Each data component is fairly self-contained and communicates with other data components via data stores. If a component breaks down, downstream components can often continue to run normally by using the last output from the broken component. This makes the architecture quite robust unless a broken component goes unnoticed for some time. This is why proper monitoring is required to avoid data going stale.
TensorFlow Extended (TFX) is an end-to-end platform for deploying production ML pipelines.
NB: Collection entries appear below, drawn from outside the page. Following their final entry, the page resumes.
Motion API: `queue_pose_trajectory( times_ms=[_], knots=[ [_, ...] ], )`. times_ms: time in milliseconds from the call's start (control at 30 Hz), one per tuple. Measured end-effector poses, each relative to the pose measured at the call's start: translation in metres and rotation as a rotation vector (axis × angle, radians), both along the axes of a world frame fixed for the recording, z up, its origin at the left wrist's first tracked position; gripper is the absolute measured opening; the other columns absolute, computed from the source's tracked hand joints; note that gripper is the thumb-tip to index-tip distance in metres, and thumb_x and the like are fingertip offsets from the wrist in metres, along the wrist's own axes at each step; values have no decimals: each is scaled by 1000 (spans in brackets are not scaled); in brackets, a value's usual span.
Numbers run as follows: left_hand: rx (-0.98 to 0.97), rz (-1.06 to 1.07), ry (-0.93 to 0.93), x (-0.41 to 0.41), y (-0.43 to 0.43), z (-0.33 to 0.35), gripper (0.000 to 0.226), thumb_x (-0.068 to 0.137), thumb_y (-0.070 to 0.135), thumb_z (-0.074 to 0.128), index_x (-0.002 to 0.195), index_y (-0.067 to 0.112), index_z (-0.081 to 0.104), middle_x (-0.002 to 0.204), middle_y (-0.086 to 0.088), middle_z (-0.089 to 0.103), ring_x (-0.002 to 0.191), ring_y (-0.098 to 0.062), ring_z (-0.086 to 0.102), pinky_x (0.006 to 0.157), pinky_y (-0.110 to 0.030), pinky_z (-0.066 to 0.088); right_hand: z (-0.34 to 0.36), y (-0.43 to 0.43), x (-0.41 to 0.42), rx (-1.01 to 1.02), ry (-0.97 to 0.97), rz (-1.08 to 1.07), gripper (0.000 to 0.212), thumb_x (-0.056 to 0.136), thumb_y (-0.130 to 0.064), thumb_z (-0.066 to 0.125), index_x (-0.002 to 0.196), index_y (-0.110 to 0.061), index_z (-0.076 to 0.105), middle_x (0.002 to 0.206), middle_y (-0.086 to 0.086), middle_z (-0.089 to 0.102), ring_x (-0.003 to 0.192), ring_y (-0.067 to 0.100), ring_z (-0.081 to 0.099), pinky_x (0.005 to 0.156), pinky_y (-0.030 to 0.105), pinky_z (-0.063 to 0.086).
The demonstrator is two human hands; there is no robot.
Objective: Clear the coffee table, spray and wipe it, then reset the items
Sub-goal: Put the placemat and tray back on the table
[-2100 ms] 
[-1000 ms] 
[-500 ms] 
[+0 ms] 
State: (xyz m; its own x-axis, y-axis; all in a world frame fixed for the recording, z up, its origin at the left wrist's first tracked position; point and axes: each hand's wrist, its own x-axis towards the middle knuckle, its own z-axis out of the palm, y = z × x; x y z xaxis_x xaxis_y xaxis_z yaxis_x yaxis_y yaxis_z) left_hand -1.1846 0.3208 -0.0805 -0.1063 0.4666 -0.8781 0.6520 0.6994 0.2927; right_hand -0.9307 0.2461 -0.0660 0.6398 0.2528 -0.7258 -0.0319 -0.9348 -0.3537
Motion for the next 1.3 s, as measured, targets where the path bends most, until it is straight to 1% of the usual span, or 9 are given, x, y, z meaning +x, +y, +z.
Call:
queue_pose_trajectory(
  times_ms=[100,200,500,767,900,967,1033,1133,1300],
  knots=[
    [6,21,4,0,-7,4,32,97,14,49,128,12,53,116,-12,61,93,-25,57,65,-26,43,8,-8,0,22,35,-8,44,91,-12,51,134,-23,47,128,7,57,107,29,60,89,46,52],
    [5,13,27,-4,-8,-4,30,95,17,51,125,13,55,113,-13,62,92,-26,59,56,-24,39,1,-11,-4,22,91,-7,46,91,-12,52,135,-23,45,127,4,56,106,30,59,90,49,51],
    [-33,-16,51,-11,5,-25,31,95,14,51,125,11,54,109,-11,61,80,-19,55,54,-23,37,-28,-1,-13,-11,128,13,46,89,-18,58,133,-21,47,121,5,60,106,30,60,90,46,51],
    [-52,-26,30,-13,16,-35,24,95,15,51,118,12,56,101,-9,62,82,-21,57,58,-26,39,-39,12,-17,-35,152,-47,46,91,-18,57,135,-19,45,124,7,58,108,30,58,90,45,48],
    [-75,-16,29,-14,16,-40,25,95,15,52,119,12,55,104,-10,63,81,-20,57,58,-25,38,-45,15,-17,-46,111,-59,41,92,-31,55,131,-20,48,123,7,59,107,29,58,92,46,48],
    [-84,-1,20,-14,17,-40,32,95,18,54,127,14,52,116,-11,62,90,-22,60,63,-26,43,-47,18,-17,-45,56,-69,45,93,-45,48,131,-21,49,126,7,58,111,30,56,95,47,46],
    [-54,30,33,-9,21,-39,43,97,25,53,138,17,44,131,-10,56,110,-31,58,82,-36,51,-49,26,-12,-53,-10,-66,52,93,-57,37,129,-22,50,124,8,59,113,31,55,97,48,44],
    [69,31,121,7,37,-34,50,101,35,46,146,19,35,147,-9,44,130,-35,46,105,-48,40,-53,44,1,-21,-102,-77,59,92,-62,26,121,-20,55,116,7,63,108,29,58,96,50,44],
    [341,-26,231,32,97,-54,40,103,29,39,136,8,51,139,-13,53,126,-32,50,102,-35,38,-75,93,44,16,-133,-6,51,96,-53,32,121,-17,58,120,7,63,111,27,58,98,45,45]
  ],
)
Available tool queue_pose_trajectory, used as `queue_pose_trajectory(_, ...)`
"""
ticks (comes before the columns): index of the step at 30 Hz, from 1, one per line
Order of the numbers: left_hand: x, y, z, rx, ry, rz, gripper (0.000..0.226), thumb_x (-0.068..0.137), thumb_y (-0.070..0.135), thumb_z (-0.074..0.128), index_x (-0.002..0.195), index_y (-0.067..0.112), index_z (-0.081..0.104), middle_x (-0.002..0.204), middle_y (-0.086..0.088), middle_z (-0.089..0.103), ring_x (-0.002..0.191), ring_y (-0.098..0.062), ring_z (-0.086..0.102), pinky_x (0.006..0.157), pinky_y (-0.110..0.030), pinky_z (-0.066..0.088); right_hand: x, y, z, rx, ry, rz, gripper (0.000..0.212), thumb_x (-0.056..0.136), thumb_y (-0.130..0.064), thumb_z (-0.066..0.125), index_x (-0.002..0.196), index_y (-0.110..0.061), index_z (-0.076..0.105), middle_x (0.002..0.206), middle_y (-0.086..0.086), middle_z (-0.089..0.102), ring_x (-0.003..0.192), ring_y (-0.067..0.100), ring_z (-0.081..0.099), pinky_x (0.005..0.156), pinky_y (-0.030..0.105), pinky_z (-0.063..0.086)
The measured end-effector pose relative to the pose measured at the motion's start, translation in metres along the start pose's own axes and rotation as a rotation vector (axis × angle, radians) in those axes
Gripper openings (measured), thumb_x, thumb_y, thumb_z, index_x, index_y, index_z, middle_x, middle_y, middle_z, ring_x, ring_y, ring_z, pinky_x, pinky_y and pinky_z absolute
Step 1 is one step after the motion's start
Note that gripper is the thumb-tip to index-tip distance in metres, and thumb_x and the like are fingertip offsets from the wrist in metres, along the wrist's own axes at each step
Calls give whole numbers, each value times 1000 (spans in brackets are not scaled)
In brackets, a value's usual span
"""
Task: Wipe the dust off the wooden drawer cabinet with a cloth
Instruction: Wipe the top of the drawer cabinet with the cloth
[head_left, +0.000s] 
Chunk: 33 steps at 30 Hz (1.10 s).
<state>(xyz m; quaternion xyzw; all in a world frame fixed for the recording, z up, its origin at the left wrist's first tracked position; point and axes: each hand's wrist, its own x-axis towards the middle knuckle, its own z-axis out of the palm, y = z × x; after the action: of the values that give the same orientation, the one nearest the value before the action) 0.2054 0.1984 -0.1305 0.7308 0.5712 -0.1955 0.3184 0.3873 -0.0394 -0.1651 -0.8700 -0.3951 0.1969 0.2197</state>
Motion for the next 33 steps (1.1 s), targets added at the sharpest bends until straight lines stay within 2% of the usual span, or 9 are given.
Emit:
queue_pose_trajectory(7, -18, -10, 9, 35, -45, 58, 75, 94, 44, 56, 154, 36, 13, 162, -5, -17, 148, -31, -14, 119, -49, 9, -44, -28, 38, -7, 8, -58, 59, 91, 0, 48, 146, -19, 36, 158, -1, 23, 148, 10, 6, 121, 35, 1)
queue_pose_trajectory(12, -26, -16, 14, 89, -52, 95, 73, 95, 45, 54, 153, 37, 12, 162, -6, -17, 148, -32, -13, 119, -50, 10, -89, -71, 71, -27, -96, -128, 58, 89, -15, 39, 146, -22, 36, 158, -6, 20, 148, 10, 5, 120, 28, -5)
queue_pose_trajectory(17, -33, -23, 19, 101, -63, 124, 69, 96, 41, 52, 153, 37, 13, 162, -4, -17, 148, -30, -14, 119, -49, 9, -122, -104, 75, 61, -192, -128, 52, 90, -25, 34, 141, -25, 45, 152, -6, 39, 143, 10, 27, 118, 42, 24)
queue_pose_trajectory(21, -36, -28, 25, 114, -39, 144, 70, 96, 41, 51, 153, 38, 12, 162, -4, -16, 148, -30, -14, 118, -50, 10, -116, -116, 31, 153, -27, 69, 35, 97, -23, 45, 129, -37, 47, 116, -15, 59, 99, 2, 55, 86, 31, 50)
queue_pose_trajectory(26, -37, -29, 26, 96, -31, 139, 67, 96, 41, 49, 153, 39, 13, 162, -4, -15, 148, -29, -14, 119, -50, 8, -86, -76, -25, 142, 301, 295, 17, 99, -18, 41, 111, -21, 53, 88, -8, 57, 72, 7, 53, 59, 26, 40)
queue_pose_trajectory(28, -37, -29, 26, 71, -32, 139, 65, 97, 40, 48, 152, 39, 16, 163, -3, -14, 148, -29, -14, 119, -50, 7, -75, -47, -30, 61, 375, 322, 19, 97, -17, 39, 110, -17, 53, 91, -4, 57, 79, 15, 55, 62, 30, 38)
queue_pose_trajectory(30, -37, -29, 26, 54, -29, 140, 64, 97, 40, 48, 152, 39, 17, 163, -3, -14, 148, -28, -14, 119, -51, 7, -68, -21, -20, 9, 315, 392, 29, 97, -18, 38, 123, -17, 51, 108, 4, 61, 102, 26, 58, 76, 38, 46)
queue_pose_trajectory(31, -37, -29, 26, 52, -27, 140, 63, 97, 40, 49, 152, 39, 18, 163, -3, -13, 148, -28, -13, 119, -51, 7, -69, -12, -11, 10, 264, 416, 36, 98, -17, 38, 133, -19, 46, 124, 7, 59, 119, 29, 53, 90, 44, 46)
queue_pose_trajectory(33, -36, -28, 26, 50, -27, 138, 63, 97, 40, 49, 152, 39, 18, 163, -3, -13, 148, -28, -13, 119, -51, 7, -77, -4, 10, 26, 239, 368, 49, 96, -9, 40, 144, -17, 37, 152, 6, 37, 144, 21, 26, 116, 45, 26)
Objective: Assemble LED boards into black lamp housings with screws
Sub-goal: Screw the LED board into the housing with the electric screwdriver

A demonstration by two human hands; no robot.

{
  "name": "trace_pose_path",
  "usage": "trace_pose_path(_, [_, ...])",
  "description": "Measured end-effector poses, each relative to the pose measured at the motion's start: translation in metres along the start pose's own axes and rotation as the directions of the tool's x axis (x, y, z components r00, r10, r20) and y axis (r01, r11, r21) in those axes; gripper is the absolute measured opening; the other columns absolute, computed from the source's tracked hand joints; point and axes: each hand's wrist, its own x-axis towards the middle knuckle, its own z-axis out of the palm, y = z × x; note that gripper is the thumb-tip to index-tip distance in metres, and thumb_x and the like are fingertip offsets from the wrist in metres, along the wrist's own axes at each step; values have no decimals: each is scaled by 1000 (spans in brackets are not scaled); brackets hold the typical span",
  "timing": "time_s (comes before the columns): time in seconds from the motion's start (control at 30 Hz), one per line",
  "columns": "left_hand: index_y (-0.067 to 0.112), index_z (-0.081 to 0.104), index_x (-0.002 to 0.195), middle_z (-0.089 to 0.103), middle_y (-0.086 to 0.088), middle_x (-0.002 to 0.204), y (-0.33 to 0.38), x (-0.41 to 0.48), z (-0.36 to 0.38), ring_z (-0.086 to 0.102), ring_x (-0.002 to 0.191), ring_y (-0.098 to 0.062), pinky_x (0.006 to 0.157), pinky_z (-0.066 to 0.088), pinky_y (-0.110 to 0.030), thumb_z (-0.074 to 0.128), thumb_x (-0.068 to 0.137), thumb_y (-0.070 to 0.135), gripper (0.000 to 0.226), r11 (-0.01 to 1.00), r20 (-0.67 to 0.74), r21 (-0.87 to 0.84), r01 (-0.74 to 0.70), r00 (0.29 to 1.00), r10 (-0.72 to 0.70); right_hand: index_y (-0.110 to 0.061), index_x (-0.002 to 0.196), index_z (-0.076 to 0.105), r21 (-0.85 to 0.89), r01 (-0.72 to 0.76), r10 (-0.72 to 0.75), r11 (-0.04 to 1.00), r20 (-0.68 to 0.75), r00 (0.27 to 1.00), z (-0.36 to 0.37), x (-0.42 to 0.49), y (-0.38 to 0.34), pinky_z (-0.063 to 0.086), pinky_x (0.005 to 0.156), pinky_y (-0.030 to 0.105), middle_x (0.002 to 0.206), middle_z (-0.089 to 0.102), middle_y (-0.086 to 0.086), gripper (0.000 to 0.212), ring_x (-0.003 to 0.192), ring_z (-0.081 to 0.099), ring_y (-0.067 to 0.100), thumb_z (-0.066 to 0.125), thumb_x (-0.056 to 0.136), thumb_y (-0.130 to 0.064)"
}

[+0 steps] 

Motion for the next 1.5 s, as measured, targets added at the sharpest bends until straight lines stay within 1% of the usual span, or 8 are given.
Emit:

Figure 47, which is copied from [TFX User Guide], gives an example of an ML pipeline.
It includes a set of data components:
-
ExampleGen is the initial input component of a pipeline that ingests and optionally splits the input dataset
-
StatisticsGen calculates statistics for the dataset
-
SchemaGen examines the statistics and creates a data schema
-
ExampleValidator looks for anomalies and missing values in the dataset
-
Transform performs feature engineering on the dataset
-
Trainer trains the model
-
Evaluator performs deep analysis of the training results and helps to validate exported models, ensuring that they are “good enough” to be pushed to production
-
Pusher deploys the model on a serving infrastructure
TFX provides several Python packages that are the libraries used to create pipeline components.
18.7. Deep Learning for Mobile
Mobile devices are now capable of leveraging the ever-increasing power of AI to learn user behavior and preferences, enhance photographs, carry out full-fledged conversations, and more [Kent 2012].
Leveraging AI on mobile devices can improve user experience [Singh 2020]:
-
Personalization adapts the device and the app to a user’s habits and their unique profile instead of generic profile-oriented applications
-
Virtual assistants are able to interpret human speech using Natural Language Understanding (NLU) and generally respond via synthesized voices
-
Facial recognition identifies or verifies a face or understands a facial expression from digital images and videos
-
AI-powered cameras recognize, understand, and enhance scenes and photographs
-
Predictive text help users compose texts and send emails much faster than before
The most popular apps now use AI to enhance user experience.
18.8. A Few Concluding Words
The shift toward real-time data streaming and modular Data Architecture changes the way enterprise data systems are designed and developed. When combined with AI, it is possible to create innovative products that deliver superior customer experience, such as the one illustrated by Section 18.2.